For those who lack the background to understand this question, let me say that Ariel is talking about a proposed escape from the Leibnizian cosmological argument from contingency for the existence of God as a metaphysically necessary being. In opposition to the premiss

1. Everything that exists has an explanation of its existence, either in the necessity of its own nature or in an external cause.

Rundle makes the novel suggestion that although there is no being that exists by a necessity of its own nature, nevertheless something or other exists in every possible world. That is to say, there is no possible world in which there are no contingent beings. So ultimately it is just inexplicable why contingent beings exist. None of them exists necessarily, nor is there a metaphysically necessary being who causes them in any world in which they exist. There isn’t even any world in which something(s) necessarily exists and no contingent beings exist. Contingent beings just appear in every possible world, end of story.

This is a bizarre view on its face. But Alexander Pruss has raised an intriguing philosophical objection to it. A conjunction of statements about things that do not exist—e.g., “Horses do not exist, and mountains do not exist, and leaves do not exist, and pencils do not exist, and so on” would not seem to entail that a specific thing, say, unicorns, does exist. But on Rundle’s view a conjunction predicating non-existence of every contingent thing other than unicorns entails that unicorns exist! For something contingent has to exist on Rundle’s view, and it can’t be any of those other things, so it must be unicorns, which seems crazy!
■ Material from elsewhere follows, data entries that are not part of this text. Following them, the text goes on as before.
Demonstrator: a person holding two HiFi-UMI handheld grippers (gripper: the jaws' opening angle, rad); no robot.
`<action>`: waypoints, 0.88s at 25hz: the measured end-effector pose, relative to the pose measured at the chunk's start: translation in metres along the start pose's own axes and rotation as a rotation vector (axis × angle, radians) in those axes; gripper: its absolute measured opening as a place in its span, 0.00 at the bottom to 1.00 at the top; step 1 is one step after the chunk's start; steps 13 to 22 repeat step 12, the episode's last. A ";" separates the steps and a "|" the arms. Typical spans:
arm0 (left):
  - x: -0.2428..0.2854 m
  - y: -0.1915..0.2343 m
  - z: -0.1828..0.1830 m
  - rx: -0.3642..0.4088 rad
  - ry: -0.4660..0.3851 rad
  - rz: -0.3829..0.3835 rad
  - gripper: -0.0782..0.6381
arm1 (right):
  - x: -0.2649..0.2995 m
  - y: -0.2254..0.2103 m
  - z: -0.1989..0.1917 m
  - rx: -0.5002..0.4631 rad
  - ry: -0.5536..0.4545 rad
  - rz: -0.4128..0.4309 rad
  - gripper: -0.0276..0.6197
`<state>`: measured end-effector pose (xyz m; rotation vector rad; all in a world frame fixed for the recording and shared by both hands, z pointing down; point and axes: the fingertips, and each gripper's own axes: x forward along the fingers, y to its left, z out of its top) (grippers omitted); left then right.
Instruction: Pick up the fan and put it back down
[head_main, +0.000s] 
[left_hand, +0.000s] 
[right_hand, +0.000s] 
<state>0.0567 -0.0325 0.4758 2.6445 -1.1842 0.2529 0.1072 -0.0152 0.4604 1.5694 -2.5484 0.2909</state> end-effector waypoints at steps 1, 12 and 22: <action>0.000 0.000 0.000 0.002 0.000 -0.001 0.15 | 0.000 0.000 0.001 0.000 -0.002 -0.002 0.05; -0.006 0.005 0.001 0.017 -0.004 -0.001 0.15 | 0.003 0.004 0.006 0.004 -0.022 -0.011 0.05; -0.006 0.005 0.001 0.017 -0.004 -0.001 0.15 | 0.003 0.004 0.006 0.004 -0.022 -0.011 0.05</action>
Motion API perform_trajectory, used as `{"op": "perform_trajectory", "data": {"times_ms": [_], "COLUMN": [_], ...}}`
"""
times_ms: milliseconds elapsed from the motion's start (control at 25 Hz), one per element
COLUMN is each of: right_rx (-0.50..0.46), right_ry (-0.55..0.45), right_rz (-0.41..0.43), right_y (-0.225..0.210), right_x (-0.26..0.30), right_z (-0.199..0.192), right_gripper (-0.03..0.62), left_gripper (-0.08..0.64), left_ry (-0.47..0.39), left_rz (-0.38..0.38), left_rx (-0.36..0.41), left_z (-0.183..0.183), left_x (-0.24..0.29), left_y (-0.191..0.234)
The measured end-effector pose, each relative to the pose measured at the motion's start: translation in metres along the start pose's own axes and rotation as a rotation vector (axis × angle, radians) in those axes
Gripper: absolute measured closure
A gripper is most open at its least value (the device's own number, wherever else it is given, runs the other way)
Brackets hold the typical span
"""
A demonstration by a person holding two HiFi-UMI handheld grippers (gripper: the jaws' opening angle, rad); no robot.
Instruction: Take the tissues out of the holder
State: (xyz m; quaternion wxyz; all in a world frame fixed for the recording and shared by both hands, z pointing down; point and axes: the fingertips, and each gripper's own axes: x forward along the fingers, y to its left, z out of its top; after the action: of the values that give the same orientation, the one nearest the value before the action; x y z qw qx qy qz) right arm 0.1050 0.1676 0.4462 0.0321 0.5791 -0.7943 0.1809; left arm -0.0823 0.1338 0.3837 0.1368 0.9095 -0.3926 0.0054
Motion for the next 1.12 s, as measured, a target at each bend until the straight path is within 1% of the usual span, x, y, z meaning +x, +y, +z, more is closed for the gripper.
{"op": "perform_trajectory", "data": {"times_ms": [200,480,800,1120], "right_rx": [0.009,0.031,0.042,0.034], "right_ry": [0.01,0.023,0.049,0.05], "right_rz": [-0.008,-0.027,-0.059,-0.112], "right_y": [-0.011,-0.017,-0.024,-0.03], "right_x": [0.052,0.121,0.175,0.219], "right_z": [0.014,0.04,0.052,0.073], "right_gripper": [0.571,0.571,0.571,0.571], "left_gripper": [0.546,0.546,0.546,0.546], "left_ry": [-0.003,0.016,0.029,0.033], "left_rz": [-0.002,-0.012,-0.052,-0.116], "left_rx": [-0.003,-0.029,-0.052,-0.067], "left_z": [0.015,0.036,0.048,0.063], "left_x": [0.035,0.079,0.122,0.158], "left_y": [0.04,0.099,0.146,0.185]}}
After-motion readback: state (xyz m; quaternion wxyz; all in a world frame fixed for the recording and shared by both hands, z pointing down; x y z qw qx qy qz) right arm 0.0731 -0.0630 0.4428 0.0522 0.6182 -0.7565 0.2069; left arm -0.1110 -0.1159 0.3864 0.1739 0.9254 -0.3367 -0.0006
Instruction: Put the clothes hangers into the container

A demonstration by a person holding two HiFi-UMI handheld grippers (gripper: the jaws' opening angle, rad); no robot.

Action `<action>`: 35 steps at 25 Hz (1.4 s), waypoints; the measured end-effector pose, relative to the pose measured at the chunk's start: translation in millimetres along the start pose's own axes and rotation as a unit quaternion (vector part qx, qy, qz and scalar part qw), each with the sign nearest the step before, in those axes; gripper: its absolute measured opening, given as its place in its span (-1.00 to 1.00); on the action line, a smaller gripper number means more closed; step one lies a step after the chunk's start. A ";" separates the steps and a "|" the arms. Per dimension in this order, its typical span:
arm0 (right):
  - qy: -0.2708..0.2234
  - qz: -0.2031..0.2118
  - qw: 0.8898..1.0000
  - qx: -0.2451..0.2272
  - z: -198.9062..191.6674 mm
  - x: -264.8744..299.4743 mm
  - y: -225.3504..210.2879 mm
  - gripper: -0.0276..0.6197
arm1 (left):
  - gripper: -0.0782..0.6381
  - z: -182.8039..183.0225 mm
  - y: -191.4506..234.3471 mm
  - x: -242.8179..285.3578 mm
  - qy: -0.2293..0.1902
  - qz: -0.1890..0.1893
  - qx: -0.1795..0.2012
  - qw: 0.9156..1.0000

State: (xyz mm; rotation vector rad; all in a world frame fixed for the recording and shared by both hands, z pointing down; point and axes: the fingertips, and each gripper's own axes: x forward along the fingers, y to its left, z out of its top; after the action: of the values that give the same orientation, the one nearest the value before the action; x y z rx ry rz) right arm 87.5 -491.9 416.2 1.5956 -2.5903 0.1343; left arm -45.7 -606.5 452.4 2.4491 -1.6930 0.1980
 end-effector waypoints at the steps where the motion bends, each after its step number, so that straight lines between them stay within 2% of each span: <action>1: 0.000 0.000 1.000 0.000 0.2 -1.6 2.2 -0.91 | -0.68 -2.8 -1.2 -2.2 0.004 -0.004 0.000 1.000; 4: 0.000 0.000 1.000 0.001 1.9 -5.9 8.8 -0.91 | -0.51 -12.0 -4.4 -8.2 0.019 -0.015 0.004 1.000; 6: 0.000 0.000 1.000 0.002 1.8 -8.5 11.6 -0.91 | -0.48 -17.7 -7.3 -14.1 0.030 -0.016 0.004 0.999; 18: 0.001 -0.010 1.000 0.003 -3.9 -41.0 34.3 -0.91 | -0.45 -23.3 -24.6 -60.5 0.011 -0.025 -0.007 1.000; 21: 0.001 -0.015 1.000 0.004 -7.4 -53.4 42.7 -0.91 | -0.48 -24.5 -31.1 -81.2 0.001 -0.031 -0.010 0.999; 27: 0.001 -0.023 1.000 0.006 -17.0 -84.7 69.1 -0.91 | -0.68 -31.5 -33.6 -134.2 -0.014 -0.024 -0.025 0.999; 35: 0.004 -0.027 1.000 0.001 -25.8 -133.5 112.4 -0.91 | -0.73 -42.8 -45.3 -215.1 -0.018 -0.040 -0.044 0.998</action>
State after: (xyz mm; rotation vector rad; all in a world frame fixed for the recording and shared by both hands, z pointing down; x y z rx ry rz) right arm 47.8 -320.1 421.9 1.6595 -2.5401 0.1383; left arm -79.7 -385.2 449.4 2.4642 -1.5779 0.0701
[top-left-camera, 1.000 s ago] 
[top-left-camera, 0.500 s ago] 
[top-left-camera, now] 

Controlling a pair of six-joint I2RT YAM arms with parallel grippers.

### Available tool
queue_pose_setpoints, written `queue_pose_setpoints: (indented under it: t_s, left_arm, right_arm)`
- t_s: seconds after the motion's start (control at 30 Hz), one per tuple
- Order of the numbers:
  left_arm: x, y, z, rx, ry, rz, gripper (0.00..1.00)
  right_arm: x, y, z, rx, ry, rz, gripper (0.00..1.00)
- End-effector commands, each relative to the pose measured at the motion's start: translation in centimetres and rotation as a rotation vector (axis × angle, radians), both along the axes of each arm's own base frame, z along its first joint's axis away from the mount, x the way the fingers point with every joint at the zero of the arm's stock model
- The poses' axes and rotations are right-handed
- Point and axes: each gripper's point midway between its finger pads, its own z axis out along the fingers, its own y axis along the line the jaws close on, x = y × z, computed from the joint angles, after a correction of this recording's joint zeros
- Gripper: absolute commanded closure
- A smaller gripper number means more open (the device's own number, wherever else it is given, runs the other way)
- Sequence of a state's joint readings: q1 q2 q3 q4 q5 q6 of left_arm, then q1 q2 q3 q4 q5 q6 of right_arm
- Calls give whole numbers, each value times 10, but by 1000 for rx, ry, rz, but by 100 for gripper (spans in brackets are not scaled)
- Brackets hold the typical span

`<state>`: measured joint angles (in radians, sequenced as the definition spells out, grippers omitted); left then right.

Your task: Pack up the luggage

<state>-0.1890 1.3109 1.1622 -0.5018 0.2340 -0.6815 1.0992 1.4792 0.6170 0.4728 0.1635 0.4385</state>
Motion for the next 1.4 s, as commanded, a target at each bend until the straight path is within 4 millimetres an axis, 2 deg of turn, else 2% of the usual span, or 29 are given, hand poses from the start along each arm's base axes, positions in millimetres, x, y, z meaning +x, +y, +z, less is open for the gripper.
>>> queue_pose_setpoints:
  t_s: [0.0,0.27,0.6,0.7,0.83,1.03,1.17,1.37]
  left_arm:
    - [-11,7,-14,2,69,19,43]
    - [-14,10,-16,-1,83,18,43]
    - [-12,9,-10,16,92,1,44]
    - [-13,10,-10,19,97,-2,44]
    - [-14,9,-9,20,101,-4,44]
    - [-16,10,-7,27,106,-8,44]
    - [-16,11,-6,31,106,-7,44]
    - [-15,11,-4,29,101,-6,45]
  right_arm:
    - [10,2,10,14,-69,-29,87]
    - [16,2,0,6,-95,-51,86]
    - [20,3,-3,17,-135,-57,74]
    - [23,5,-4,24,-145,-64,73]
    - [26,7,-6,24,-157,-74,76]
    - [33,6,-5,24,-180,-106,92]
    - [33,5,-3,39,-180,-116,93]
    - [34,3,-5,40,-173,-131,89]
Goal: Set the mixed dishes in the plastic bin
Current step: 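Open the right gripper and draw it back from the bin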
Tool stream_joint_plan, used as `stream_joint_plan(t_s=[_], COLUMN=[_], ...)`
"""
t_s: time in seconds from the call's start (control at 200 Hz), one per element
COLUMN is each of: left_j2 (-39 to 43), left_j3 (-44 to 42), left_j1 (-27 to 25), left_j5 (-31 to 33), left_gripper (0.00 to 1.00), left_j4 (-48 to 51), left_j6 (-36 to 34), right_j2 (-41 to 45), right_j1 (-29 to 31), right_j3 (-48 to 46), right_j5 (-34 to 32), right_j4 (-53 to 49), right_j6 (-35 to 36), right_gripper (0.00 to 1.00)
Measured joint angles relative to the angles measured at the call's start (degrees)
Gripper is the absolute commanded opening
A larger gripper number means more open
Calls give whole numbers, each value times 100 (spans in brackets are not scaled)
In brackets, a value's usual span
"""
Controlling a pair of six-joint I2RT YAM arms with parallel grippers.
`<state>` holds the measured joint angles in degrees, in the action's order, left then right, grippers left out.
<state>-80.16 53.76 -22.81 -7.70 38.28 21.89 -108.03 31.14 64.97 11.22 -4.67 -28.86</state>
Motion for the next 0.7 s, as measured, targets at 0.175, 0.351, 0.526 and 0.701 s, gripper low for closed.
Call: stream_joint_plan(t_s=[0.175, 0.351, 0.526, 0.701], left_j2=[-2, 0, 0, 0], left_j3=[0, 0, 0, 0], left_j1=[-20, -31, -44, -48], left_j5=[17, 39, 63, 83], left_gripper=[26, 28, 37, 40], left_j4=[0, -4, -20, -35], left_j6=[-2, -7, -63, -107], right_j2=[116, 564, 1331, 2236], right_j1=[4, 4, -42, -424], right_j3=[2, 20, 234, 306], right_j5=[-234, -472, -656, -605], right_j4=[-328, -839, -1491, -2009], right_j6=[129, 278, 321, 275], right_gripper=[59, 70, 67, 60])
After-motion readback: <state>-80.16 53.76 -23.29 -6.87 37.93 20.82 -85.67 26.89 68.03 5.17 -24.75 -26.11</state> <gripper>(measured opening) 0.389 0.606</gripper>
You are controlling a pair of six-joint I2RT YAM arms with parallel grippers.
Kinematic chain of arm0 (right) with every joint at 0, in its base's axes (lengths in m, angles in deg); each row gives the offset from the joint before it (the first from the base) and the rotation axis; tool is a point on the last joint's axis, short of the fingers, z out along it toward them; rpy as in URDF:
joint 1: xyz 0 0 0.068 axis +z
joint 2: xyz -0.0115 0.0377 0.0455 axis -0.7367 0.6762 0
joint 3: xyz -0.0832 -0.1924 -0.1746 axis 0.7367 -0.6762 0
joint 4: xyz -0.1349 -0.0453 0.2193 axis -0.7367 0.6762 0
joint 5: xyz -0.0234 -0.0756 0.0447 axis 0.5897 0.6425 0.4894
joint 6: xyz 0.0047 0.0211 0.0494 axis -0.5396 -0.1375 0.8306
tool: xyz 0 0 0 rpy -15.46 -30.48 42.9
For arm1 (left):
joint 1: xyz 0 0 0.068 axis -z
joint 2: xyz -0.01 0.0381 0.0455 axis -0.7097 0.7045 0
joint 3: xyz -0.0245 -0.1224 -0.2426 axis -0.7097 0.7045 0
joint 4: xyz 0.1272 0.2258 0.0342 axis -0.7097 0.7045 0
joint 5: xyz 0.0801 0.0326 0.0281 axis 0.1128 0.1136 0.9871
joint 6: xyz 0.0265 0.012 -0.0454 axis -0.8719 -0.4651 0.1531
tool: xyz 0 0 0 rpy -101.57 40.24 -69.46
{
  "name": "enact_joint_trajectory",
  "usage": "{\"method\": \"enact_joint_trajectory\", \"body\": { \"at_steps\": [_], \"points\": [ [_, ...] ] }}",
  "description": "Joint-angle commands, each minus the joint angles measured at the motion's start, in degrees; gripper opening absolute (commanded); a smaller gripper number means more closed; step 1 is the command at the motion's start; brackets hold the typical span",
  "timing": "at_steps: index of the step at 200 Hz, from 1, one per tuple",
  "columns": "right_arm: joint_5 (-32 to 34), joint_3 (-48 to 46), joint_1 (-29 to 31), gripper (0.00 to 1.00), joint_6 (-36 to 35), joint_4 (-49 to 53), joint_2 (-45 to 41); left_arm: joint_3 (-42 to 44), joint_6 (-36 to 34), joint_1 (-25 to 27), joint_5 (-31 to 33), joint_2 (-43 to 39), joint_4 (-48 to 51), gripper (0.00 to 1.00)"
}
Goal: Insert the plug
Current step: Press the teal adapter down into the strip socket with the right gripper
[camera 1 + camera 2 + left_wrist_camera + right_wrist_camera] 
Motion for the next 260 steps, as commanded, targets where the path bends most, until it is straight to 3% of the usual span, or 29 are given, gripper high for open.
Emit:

Now your point, Ariel, seems to be that the theist himself holds that, necessarily, there are contingent truths. For as you rightly point out, God Himself will have contingent properties in different worlds. Just as Rundle holds that necessarily, there are contingent beings, so the theist holds that necessarily, there are contingent truths.

But I don’t see where your reply to Pruss’ objection goes from there. Given the theist’s claim that God exists in every possible world, it’s hard to see how an analogous argument against the theist would go. Suppose, for example, you say that no conjunction of statements about what God does not create entails a statement that He created unicorns. No problem! For God could have created nothing at all, and so the untoward consequence does not result.

I suspect that what lies behind your argument is the conviction that on theism there are contingent truths for which there is no explanation. That contention is plausible, though mooted by Pruss himself. But while that might have troubled Leibniz, committed as he was to a strong Principle of Sufficient Reason, which held that there is no fact or truth for which there is no explanation, the genius of Stephen Davis’ formulation of the argument from contingency, which I follow here, is that its first premiss is a very weak form of the Principle of Sufficient Reason which requires merely that things do not exist without an explanation of their existence. It is entirely compatible with there being truths which are brute facts about the world. (What it will require is that the propositions which are the bearers of those contingent truth values must have an explanation, not of their truth value, but of their existence, and that can be provided by the theist.)

Thus, I don’t see that the theist’s holding that necessarily, there are contingent truths occasions any problem for theism parallel to the problem which Rundle’s view would occasion for atheism.